There are a few tricks you can use to preserve your sanity by managing stress during the holiday season.
- For some people, the holidays can be a time of deep anxiety and stress, this is called natalophobia.
- Since September 2021, a toll-free number has been used to reach psychiatric professionals 24 hours a day, 3114.
The holidays are a difficult time for some people. Depending on individual situations, they can generate stress and anxiety. Angela Drake, a neuropsychologist from UC Davis, an American university, provides seven tips to overcome this period.
Mental health: don’t fantasize about the holiday season
The first two recommendations of the specialist concern the projection that we make of this time of year. “Often what we experience is a disconnect between our real situation and what we think it should be.“, believes Angela Drake. For example, if when you were a child, all your Christmases were moments of large family gatherings, a meal in a small committee may seem bland to you. So, it is better to focus on the present moment, without comparing.

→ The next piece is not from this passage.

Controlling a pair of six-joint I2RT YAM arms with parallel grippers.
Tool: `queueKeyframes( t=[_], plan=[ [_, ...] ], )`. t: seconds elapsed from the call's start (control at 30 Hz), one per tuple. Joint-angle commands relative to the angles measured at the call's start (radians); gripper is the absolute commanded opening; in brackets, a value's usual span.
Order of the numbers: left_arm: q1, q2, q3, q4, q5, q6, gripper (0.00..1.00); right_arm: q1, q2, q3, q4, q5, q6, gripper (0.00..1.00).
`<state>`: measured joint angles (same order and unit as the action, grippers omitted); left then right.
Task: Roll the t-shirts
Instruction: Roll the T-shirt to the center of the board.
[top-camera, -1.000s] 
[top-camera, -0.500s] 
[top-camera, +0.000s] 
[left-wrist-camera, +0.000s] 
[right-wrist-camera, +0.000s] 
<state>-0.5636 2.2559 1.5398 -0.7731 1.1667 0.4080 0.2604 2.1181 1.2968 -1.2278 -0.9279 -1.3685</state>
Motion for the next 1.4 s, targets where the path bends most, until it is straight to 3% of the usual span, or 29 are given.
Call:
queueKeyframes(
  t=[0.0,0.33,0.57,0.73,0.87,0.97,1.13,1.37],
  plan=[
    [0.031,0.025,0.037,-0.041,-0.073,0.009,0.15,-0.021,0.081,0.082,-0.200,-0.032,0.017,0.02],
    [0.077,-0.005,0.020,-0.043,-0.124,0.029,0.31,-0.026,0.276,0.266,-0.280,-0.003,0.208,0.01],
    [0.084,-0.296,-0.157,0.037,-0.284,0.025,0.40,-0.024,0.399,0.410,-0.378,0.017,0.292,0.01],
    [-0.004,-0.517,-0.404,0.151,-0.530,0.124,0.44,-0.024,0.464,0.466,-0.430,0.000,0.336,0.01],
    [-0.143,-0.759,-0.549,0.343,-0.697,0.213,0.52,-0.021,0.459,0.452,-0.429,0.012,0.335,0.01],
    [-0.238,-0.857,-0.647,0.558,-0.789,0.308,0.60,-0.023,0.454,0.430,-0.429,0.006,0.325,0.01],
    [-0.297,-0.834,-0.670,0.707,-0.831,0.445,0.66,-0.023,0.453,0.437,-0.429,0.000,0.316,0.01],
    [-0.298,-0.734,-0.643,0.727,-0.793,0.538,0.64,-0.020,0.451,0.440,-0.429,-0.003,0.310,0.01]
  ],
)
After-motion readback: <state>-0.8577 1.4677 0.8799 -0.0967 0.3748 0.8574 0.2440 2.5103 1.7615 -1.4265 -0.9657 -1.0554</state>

In the same logic, it is important to reflect on the expectations we have of the members of our entourage. “We can dream that everyone is going to have a wonderful time, but the reality is that there is often tension in families.“, recalls Angela Drake. It is then necessary to get rid of the “vision fantastic” holidays, remembering that relationships can be complicated with some family members. “You can’t control others, but you can adjust your expectations and reactions.”she points out.
End of year celebrations: get organized to limit stress
To limit the risk of suffering from uncontrolled stress, it may be useful to organize yourself in advance. The neuropsychologist advises to draw up some kind of plan. For example, you may decide to go for a walk, listen to music, read, or call someone if you feel anxious or sad. “It’s about being proactive and taking care of yourself, rather than trying to ignore or stifle emotions.”, explains the specialist. To achieve this, she recommends being vigilant about our emotions. It is possible to establish a scale ranging from one to ten, and from a certain threshold, it is time to do the exercise decided before to clear your mind. According to her, the goal is to develop self-awareness in order to successfully take care of yourself before reaching an emotional breaking point.
Breathing to control holiday stress
In times of psychological distress, breathing is a tool to regain calm, especially deep breathing. “You can do deep breathing anywhere, and it costs nothing“, recalls Angela Drake. This technique improves the oxygenation of the blood, and relaxes quickly. To achieve this, you must breathe deeply and slowly by inflating the belly.
Mourning and end-of-year celebrations: how to manage the period?
For people who have lost a loved one, the end of year celebrations can be difficult to bear because of the lack. The neuropsychologist advises not to ignore the pain, but to use reminiscence therapy. “The idea is to accept the loss and grief, but not dwell on the sad memories.she explains. Focus only on the happy memories.”
End of year celebrations: avoid loneliness!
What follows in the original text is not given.